2005-01-05 19:53:20

by Prasanna Meda

[permalink] [raw]
Subject: [patch /proc] Speedup /proc/pid/maps



This patch uses find_vma() to improve the read response of /proc/pid/maps.
It attempts to make the liner scan instead of quadratic walk and utilise
rb tree. Reading the file was doing sequential scan from the begining to
file position all the time, and taking a quite long time.

The improvements came from f_version/m_version and resulting in mmap_cache match.
Even if mmap_cache does not match, rb tree walk should be faster than sequential
walk. First attempt was to put the state across read system calls into private
data.
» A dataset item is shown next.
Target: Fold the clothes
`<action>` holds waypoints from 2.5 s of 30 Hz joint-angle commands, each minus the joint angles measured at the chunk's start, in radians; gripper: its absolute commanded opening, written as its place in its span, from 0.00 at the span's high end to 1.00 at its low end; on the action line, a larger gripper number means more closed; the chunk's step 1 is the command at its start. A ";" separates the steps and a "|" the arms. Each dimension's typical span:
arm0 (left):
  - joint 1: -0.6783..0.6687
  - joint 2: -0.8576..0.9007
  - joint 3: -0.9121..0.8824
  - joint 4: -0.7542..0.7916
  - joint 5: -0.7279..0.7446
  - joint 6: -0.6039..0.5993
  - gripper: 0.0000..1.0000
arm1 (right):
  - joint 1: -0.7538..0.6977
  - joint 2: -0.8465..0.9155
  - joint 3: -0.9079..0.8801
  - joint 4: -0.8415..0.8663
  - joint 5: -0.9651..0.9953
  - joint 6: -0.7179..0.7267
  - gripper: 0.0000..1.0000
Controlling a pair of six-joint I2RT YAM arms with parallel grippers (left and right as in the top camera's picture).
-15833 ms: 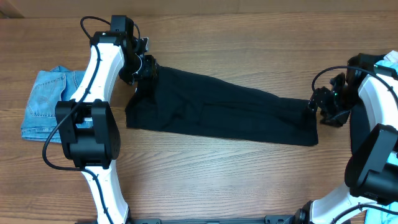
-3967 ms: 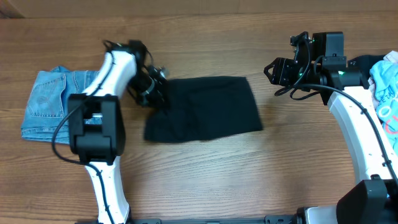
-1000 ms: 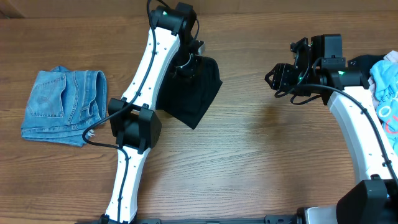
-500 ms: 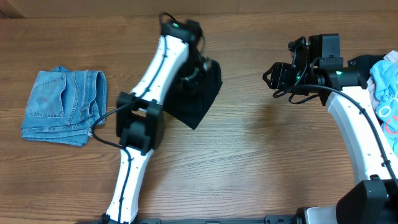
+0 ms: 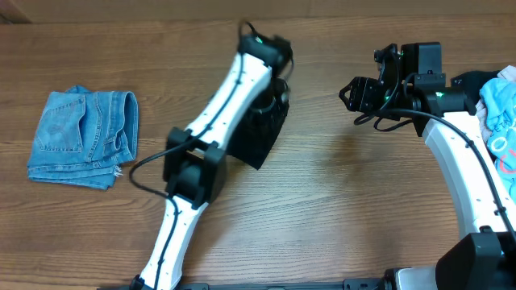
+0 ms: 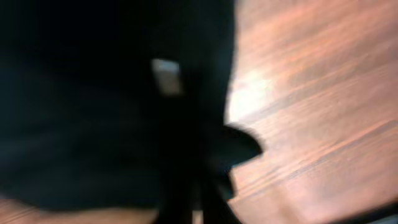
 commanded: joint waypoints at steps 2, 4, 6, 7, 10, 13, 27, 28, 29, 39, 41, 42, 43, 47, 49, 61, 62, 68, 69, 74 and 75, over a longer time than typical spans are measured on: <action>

Later got inspiration from wli's pid patch using f_version in readdir of /proc.
Other advantage is, f_version will be cleared automatically by lseek.

The test program creates 32K maps and splits them into two(limited by max_map_count
sysctl) using mprotect(0). After the patch, the read time improves from many
seconds to milliseconds, and does not grow superlinearly with number of read calls.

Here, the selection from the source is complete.